> [Task]: Repeat exactly the lines below that lie between the line with "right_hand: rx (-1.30" and the line with "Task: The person", counting both of those lines as part of the answer.

Given material section start

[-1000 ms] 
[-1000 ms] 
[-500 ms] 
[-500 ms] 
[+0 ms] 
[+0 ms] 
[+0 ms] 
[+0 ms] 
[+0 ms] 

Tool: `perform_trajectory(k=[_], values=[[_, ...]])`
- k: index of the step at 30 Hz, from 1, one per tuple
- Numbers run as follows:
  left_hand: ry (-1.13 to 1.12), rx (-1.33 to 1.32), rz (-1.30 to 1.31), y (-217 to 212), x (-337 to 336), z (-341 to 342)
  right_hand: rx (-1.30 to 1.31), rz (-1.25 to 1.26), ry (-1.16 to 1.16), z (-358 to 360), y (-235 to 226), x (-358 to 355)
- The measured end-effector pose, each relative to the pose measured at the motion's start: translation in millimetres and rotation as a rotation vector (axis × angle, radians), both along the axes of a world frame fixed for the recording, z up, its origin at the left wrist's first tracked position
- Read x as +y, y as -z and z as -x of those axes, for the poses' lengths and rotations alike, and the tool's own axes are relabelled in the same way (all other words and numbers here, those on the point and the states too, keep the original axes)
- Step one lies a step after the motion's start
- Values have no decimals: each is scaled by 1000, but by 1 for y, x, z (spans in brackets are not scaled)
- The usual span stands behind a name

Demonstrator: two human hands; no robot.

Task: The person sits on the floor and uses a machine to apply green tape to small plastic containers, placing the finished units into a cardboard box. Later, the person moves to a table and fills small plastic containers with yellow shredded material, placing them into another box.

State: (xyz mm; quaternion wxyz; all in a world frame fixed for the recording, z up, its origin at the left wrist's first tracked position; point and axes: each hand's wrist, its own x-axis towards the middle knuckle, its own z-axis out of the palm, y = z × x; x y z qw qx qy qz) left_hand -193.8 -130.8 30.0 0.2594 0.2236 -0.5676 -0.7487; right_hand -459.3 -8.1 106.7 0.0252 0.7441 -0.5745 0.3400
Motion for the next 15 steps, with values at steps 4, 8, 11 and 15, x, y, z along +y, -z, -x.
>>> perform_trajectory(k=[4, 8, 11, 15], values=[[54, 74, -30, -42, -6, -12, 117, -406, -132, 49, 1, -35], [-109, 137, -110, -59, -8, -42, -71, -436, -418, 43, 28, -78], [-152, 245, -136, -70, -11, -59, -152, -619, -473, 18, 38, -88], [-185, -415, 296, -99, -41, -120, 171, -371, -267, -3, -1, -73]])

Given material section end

> [Result of this task]:
  right_hand: rx (-1.30 to 1.31), rz (-1.25 to 1.26), ry (-1.16 to 1.16), z (-358 to 360), y (-235 to 226), x (-358 to 355)
- The measured end-effector pose, each relative to the pose measured at the motion's start: translation in millimetres and rotation as a rotation vector (axis × angle, radians), both along the axes of a world frame fixed for the recording, z up, its origin at the left wrist's first tracked position
- Read x as +y, y as -z and z as -x of those axes, for the poses' lengths and rotations alike, and the tool's own axes are relabelled in the same way (all other words and numbers here, those on the point and the states too, keep the original axes)
- Step one lies a step after the motion's start
- Values have no decimals: each is scaled by 1000, but by 1 for y, x, z (spans in brackets are not scaled)
- The usual span stands behind a name

Demonstrator: two human hands; no robot.

Task: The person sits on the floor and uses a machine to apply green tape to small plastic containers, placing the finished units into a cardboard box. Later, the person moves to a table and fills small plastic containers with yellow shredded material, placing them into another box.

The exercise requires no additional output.